Phonemes have come up for me a lot, from the original clj-thamil project in 2014 that led to writing programs in languages other than English (as explained in the 2015 Clojure/West talk). I further explained more clearly in the 2017 Tamil Internet Conference talk on the need for phoneme level analysis to enable NLP applications.
Ironically, even though I was listed as co-author on this paper on designing a better Tamil keyboard presented at the 2004 Tamil Internet Conference, I understood the idea only after it was explained to me. Once explained, it made sense, but I wasn’t the one involved in pushing the idea, and the idea ultimately fell on deaf ears and was ignored. Its inclusion in the conference proceedings itself was tenuous and only the result of a struggle. Only much later on, after needing to think in terms of phonemes for the clj-thamil project, did I realize that the Tamil grammar lessons I had started in 2001, now hosted on learntamil.com, are written with an assumption that the user understands the “basic math” of phonemes within the script of the language. That assumption is reasonable, but the word phoneme is never used, and that would have been intentional if it were a conscious choice to begin with. Only after these realizations along the way did the idea of phonemes start to make perfect sense in the context of input methods on smartphones. And that allowed me to reinterpret the 2004 Tamil keyboard proposal in those terms, too. The topic of phonemes keeps coming up because there is no way to avoid it if you want to make meaningful progress for Tamil NLP.

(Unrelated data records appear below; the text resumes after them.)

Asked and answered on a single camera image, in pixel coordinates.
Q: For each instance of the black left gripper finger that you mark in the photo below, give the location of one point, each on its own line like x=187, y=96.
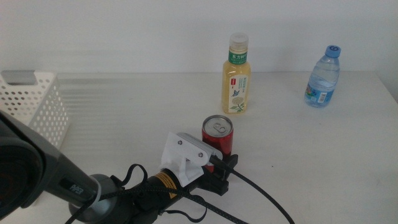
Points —
x=231, y=163

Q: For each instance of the red soda can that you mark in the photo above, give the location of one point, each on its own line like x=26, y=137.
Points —
x=217, y=137

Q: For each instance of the yellow tea bottle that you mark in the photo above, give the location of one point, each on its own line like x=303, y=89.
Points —
x=236, y=93

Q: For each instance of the clear water bottle blue cap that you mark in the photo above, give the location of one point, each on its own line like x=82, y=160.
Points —
x=323, y=77

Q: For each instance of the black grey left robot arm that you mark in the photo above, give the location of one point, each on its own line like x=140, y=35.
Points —
x=46, y=168

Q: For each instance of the white perforated plastic basket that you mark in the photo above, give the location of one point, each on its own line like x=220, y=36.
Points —
x=46, y=109

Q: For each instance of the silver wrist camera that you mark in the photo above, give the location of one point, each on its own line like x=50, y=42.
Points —
x=202, y=146

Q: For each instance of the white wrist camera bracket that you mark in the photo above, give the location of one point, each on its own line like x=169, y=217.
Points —
x=180, y=155

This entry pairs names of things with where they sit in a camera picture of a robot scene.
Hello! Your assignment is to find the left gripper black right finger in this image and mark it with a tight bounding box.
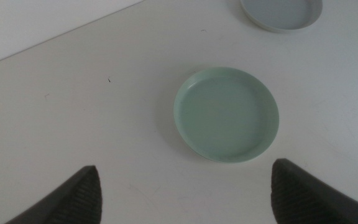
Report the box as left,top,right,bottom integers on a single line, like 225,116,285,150
270,157,358,224

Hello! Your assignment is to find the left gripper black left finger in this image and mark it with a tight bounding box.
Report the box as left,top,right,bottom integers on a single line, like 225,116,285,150
4,164,103,224

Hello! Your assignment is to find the grey shallow bowl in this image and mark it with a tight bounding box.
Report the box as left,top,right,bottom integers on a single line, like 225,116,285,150
239,0,324,34

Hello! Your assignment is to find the pale green shallow bowl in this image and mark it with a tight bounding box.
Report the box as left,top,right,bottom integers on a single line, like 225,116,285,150
173,66,280,164

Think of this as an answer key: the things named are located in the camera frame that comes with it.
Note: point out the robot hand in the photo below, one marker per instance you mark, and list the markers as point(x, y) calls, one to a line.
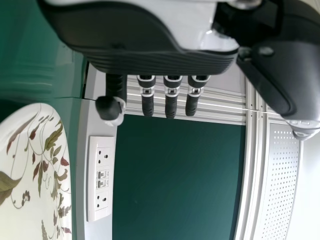
point(150, 32)

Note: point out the plate with brown leaf pattern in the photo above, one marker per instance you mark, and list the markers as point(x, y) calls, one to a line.
point(25, 162)

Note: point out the white socket strip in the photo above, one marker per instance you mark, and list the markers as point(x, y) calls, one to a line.
point(101, 200)

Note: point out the ribbed aluminium frame rail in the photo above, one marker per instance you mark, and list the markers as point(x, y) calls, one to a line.
point(220, 107)

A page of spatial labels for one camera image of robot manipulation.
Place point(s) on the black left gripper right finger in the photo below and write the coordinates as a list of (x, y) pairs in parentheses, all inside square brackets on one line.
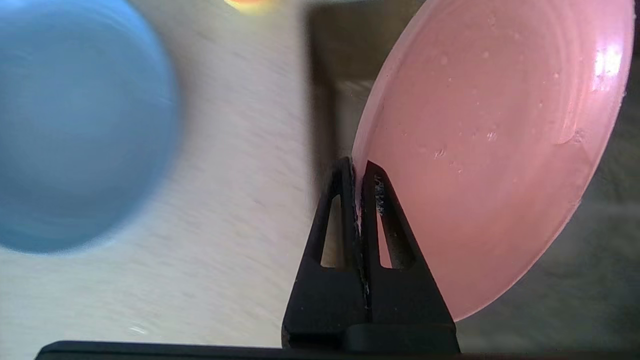
[(405, 300)]

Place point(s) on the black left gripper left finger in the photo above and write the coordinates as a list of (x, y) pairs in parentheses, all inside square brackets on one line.
[(325, 300)]

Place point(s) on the pink plate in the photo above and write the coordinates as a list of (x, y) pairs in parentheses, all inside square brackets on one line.
[(490, 150)]

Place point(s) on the blue plate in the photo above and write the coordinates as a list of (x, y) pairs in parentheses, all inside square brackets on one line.
[(75, 125)]

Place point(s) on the orange dish soap bottle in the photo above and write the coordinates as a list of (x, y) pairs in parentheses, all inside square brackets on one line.
[(250, 4)]

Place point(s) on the stainless steel sink basin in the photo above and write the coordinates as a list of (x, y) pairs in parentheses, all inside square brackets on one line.
[(590, 275)]

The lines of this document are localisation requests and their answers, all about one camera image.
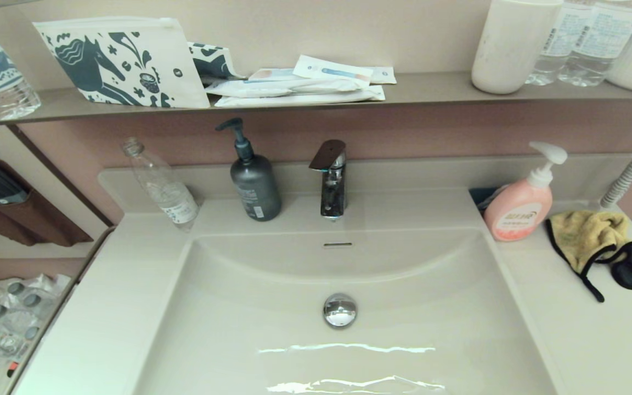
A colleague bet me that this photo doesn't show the chrome faucet with lever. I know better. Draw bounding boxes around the chrome faucet with lever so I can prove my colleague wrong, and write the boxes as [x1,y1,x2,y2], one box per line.
[309,139,348,222]

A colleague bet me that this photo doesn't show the yellow cloth with black trim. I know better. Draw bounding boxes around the yellow cloth with black trim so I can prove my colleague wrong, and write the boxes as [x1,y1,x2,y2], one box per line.
[545,211,632,303]

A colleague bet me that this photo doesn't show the white ceramic sink basin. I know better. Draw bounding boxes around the white ceramic sink basin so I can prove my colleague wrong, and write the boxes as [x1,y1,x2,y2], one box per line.
[12,154,632,395]

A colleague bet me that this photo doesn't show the dark grey pump bottle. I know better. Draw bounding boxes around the dark grey pump bottle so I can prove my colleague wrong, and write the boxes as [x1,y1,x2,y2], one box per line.
[216,118,282,222]

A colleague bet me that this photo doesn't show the long white plastic packet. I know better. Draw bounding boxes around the long white plastic packet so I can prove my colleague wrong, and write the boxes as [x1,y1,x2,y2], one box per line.
[205,77,369,98]
[215,85,386,108]

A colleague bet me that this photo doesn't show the chrome drain stopper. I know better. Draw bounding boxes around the chrome drain stopper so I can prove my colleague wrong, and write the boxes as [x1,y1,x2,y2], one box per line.
[323,293,358,329]

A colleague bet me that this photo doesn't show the white packet with blue stripe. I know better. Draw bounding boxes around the white packet with blue stripe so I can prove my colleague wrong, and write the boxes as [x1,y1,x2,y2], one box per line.
[293,55,374,87]

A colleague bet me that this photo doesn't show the pale pink packet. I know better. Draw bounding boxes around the pale pink packet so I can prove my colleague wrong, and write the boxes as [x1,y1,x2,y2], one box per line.
[247,68,300,82]

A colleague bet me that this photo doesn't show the clear empty plastic bottle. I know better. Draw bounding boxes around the clear empty plastic bottle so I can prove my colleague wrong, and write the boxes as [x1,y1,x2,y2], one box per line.
[122,137,201,231]

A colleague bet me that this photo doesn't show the small blue object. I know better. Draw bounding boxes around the small blue object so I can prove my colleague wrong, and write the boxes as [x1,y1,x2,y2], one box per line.
[469,187,506,212]

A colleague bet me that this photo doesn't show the small horse print pouch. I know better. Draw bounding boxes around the small horse print pouch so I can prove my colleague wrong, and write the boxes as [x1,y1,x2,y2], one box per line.
[187,42,246,86]

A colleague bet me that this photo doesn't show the pink soap pump bottle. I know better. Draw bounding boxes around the pink soap pump bottle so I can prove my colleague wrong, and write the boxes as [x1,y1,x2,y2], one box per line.
[483,142,568,242]

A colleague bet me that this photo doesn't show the large horse print pouch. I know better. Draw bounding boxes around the large horse print pouch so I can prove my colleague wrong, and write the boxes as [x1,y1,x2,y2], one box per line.
[33,16,211,109]

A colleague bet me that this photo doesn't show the tall white cup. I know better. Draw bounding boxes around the tall white cup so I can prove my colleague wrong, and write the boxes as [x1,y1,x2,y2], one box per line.
[471,0,563,94]

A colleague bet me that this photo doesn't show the water bottle with white label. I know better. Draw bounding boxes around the water bottle with white label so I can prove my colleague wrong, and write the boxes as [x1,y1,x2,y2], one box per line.
[526,0,575,86]
[557,0,632,87]

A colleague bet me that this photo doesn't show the plastic wrapped bottle pack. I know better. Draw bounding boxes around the plastic wrapped bottle pack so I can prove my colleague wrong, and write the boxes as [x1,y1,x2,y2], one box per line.
[0,273,72,368]

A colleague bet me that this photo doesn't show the grey wall shelf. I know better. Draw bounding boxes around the grey wall shelf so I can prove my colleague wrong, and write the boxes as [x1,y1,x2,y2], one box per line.
[0,70,632,128]

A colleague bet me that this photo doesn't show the brown wall holder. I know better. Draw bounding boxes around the brown wall holder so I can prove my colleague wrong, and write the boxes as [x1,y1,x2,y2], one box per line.
[0,159,94,247]

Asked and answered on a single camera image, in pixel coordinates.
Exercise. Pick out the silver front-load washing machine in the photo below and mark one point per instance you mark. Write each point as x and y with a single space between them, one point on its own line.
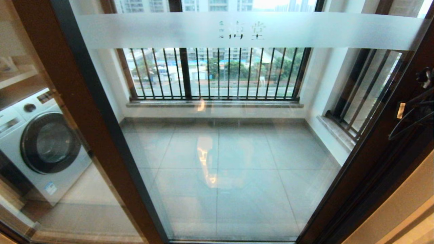
51 142

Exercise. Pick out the dark narrow window frame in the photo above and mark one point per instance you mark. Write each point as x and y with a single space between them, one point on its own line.
356 78

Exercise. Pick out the cream wall shelf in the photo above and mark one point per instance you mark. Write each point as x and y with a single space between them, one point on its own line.
17 76

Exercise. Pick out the brown-framed fixed glass door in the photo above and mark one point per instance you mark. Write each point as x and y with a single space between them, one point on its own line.
54 51

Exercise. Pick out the black short window railing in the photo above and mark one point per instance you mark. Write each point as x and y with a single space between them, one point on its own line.
342 126

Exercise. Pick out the dark wide window frame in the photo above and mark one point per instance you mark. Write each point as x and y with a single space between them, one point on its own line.
184 74

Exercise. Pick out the dark door frame jamb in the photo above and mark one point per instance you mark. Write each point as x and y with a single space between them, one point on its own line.
376 200

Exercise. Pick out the black long window railing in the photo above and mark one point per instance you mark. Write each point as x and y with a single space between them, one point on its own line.
217 97

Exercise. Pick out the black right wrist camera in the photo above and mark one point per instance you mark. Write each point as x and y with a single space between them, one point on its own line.
400 110

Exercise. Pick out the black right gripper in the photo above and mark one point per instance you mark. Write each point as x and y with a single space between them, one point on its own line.
425 101

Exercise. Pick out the beige wooden door casing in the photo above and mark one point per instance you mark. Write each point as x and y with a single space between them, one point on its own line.
407 210

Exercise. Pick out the short grey stone window sill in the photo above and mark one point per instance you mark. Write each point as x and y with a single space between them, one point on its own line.
335 134

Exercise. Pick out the long grey stone window sill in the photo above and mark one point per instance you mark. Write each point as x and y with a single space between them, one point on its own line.
217 103

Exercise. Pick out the brown-framed sliding glass door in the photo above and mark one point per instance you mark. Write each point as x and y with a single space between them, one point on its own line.
237 30

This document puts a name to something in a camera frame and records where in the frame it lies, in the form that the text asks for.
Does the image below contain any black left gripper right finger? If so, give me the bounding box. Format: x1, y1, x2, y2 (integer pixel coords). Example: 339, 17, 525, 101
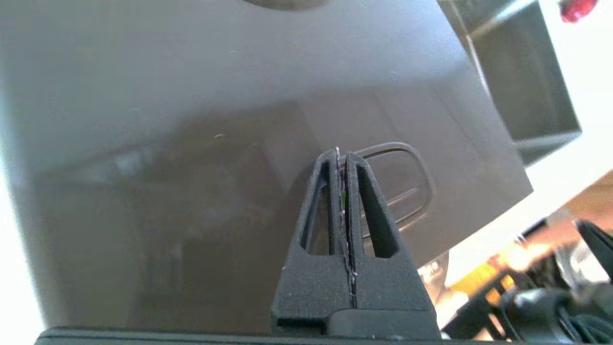
328, 152, 441, 341

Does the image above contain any red round object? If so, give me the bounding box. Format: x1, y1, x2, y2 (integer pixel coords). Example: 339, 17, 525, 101
560, 0, 598, 23

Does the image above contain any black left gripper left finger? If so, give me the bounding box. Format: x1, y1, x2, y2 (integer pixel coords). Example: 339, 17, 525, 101
271, 148, 355, 336

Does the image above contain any dark steel sink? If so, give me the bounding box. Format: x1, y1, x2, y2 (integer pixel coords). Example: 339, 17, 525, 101
438, 0, 582, 166

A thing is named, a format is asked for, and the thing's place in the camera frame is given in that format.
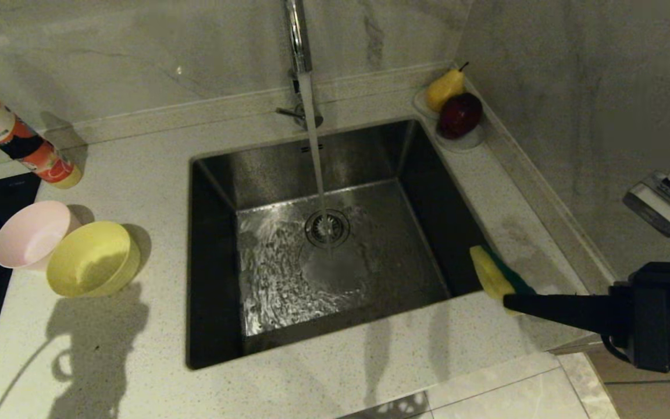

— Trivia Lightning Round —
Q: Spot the green yellow sponge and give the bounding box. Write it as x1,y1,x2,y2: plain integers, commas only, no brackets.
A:
470,244,537,316

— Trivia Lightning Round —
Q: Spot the chrome faucet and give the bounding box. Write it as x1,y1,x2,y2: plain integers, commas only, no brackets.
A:
276,0,324,130

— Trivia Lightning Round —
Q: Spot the yellow plastic bowl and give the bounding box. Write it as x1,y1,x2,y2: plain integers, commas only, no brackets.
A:
46,221,141,298

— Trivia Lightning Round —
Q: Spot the pink plastic bowl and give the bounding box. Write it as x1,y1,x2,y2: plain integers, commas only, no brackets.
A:
0,201,83,272

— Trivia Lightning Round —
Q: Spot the orange white dish soap bottle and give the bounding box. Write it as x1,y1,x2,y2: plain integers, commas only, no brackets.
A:
0,80,83,190

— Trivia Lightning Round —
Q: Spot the stainless steel sink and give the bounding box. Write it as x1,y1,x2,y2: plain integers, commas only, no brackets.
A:
187,119,511,370

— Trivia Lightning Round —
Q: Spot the small white dish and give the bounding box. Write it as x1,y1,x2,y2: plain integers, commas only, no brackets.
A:
433,125,486,153
412,88,440,120

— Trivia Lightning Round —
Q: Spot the dark red apple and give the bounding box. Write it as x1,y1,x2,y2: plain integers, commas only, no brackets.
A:
437,92,484,140

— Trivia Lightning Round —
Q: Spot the round metal drain strainer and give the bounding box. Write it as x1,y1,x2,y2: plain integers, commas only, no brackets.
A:
305,209,351,250

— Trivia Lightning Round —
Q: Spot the yellow pear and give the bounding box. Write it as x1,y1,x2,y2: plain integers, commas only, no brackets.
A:
425,63,468,113

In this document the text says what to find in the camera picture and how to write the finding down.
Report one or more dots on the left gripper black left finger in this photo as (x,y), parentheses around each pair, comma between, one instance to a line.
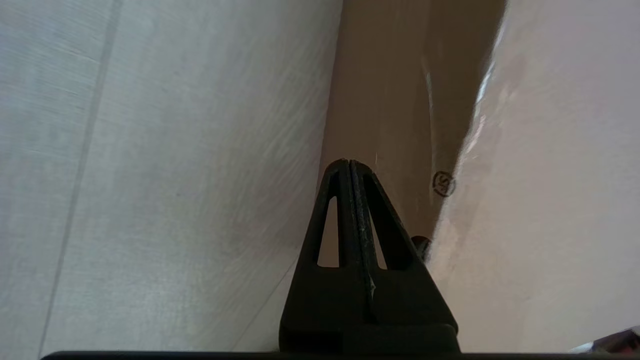
(310,300)

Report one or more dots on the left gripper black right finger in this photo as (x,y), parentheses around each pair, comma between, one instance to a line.
(410,300)

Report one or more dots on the brown cardboard shoe box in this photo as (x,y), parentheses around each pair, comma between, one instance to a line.
(550,175)

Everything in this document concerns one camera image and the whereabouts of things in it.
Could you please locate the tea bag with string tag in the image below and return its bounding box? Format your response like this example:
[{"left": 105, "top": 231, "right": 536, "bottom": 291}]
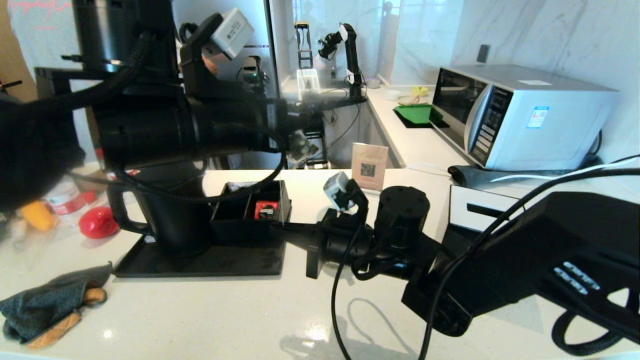
[{"left": 289, "top": 129, "right": 322, "bottom": 165}]

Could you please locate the black electric kettle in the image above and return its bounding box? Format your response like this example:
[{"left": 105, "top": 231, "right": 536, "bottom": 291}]
[{"left": 106, "top": 167, "right": 216, "bottom": 258}]

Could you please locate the red sachet packet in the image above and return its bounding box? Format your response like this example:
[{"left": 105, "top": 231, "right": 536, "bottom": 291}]
[{"left": 254, "top": 200, "right": 278, "bottom": 221}]

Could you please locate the pink QR code sign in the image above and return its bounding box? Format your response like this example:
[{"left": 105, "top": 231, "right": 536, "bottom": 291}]
[{"left": 351, "top": 142, "right": 390, "bottom": 192}]

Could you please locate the black compartment organizer box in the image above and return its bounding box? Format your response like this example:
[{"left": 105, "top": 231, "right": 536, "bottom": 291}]
[{"left": 210, "top": 180, "right": 292, "bottom": 246}]

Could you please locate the black serving tray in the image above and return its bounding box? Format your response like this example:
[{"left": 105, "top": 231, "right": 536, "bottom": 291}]
[{"left": 114, "top": 200, "right": 292, "bottom": 278}]

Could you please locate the green mat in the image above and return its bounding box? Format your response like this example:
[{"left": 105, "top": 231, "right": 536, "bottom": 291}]
[{"left": 392, "top": 104, "right": 445, "bottom": 126}]

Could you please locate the black tissue box white lid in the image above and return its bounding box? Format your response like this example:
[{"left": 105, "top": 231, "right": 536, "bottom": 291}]
[{"left": 440, "top": 185, "right": 522, "bottom": 236}]

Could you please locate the dark gray cloth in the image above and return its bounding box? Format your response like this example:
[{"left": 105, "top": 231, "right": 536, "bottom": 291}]
[{"left": 447, "top": 165, "right": 596, "bottom": 190}]

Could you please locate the red round fruit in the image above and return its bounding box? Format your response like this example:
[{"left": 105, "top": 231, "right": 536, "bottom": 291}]
[{"left": 79, "top": 206, "right": 121, "bottom": 240}]

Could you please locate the clear water bottle red cap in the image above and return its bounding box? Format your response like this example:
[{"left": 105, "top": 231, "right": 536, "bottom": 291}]
[{"left": 45, "top": 175, "right": 96, "bottom": 216}]

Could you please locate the silver microwave oven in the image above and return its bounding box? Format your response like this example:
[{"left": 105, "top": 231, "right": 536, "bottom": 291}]
[{"left": 430, "top": 64, "right": 617, "bottom": 172}]

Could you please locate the person in gray t-shirt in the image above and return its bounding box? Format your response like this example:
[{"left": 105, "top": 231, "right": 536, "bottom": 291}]
[{"left": 7, "top": 0, "right": 221, "bottom": 161}]

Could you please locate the orange fruit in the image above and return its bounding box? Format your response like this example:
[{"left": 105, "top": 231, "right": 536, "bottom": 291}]
[{"left": 20, "top": 201, "right": 55, "bottom": 232}]

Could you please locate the brown cork pad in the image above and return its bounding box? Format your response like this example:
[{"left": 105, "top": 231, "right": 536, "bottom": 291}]
[{"left": 27, "top": 287, "right": 110, "bottom": 350}]

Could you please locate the dark oven mitt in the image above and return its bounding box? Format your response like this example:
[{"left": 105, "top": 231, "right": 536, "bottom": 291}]
[{"left": 0, "top": 262, "right": 115, "bottom": 343}]

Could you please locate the thin black camera cable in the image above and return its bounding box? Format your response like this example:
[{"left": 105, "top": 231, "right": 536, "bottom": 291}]
[{"left": 330, "top": 167, "right": 640, "bottom": 360}]

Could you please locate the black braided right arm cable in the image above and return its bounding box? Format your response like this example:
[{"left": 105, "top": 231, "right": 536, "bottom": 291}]
[{"left": 552, "top": 310, "right": 640, "bottom": 357}]

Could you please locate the white power cable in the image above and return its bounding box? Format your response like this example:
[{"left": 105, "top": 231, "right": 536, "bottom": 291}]
[{"left": 492, "top": 157, "right": 640, "bottom": 183}]

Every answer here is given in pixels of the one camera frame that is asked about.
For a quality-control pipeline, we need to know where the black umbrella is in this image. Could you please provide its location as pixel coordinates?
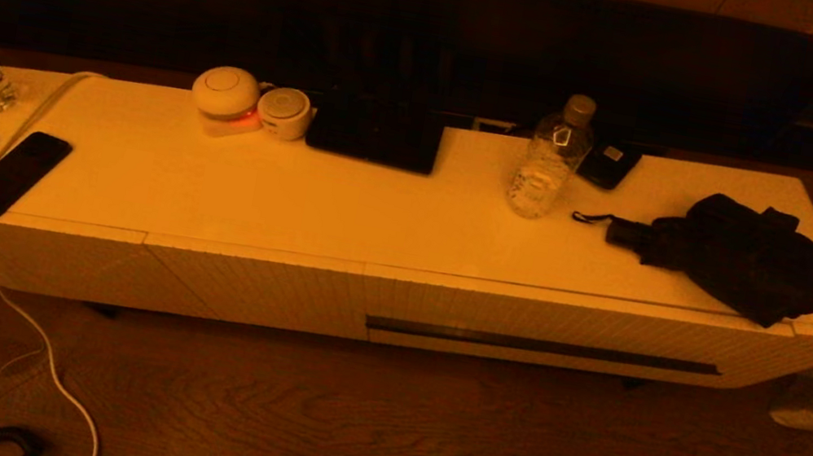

But there are ideas about agglutinative language support in input methods, as well as the inclusion of dictionary datasets in input methods and really most all NLP applications, that are wide open for exploration. I am hoping to see more inspired, focused work and inclusive, good-natured collaboration from the community in those directions.
One set of topics that the recent conference presentation didn’t go into were the technical details of the code to do the derivation of Tamil dictionary data from scratch. It was nice to be able to use Clojure to navigate immutable representations of prefix trees that effectively allow navigation up and down the tree as if there were parent pointers in the tree nodes. It required maintaining code for prefix trees along with new code to make the prefix trees support the zipper interface to enable zipper navigation of the prefix trees. Also, the new code in dict-data-builder introduces functions for doing verb conjugation and more functions for noun inflection, given that the code finally tackles the problem head on of finding the verb class to enable proper verb conjugation.